:: EXERCISE INSTRUCTIONS ::
The answer should be an exact repeat of the stretch of material below from the line containing "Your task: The" through the line containing "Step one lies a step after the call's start".

※

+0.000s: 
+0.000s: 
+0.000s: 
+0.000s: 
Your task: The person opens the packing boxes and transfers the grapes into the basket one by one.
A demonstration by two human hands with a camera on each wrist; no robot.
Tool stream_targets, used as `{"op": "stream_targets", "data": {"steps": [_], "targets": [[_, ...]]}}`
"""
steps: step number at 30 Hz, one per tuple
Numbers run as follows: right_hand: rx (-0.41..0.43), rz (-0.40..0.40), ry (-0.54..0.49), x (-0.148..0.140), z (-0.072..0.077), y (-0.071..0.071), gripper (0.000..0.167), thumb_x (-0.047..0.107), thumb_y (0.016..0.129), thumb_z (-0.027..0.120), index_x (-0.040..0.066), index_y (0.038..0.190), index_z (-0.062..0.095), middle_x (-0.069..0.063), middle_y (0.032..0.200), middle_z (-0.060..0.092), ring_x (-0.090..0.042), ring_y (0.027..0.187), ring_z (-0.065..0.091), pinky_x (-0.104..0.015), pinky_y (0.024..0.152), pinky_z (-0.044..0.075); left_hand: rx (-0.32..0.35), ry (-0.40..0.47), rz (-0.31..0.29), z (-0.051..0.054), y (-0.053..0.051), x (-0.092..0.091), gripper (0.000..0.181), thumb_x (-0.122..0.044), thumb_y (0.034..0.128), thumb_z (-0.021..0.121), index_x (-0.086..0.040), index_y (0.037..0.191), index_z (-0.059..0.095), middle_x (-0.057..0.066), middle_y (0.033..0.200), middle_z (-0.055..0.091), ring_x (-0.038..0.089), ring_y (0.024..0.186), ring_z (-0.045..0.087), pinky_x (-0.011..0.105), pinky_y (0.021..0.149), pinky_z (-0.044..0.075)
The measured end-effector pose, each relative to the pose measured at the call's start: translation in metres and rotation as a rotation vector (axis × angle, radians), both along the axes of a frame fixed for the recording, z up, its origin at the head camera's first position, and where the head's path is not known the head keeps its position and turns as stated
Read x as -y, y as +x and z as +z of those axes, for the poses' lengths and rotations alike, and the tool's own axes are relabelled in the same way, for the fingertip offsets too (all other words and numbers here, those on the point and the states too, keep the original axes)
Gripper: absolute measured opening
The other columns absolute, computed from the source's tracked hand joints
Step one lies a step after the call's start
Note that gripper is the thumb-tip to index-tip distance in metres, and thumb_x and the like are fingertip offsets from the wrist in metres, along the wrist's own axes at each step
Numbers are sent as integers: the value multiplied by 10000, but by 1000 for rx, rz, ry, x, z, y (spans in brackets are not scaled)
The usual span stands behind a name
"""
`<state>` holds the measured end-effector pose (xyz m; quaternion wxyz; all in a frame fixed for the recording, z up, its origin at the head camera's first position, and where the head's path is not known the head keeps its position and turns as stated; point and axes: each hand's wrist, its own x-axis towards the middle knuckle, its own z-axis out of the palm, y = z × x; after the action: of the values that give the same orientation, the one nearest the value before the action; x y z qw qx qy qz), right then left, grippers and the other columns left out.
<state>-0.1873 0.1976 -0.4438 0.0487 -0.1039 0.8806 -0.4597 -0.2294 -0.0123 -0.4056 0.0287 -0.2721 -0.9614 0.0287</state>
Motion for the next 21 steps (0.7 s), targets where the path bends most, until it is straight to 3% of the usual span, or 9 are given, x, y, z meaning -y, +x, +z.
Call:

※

:: ANSWER BOX ::
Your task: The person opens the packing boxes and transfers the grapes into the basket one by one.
A demonstration by two human hands with a camera on each wrist; no robot.
Tool stream_targets, used as `{"op": "stream_targets", "data": {"steps": [_], "targets": [[_, ...]]}}`
"""
steps: step number at 30 Hz, one per tuple
Numbers run as follows: right_hand: rx (-0.41..0.43), rz (-0.40..0.40), ry (-0.54..0.49), x (-0.148..0.140), z (-0.072..0.077), y (-0.071..0.071), gripper (0.000..0.167), thumb_x (-0.047..0.107), thumb_y (0.016..0.129), thumb_z (-0.027..0.120), index_x (-0.040..0.066), index_y (0.038..0.190), index_z (-0.062..0.095), middle_x (-0.069..0.063), middle_y (0.032..0.200), middle_z (-0.060..0.092), ring_x (-0.090..0.042), ring_y (0.027..0.187), ring_z (-0.065..0.091), pinky_x (-0.104..0.015), pinky_y (0.024..0.152), pinky_z (-0.044..0.075); left_hand: rx (-0.32..0.35), ry (-0.40..0.47), rz (-0.31..0.29), z (-0.051..0.054), y (-0.053..0.051), x (-0.092..0.091), gripper (0.000..0.181), thumb_x (-0.122..0.044), thumb_y (0.034..0.128), thumb_z (-0.021..0.121), index_x (-0.086..0.040), index_y (0.037..0.191), index_z (-0.059..0.095), middle_x (-0.057..0.066), middle_y (0.033..0.200), middle_z (-0.055..0.091), ring_x (-0.038..0.089), ring_y (0.024..0.186), ring_z (-0.045..0.087), pinky_x (-0.011..0.105), pinky_y (0.021..0.149), pinky_z (-0.044..0.075)
The measured end-effector pose, each relative to the pose measured at the call's start: translation in metres and rotation as a rotation vector (axis × angle, radians), both along the axes of a frame fixed for the recording, z up, its origin at the head camera's first position, and where the head's path is not known the head keeps its position and turns as stated
Read x as -y, y as +x and z as +z of those axes, for the poses' lengths and rotations alike, and the tool's own axes are relabelled in the same way, for the fingertip offsets too (all other words and numbers here, those on the point and the states too, keep the original axes)
Gripper: absolute measured opening
The other columns absolute, computed from the source's tracked hand joints
Step one lies a step after the call's start

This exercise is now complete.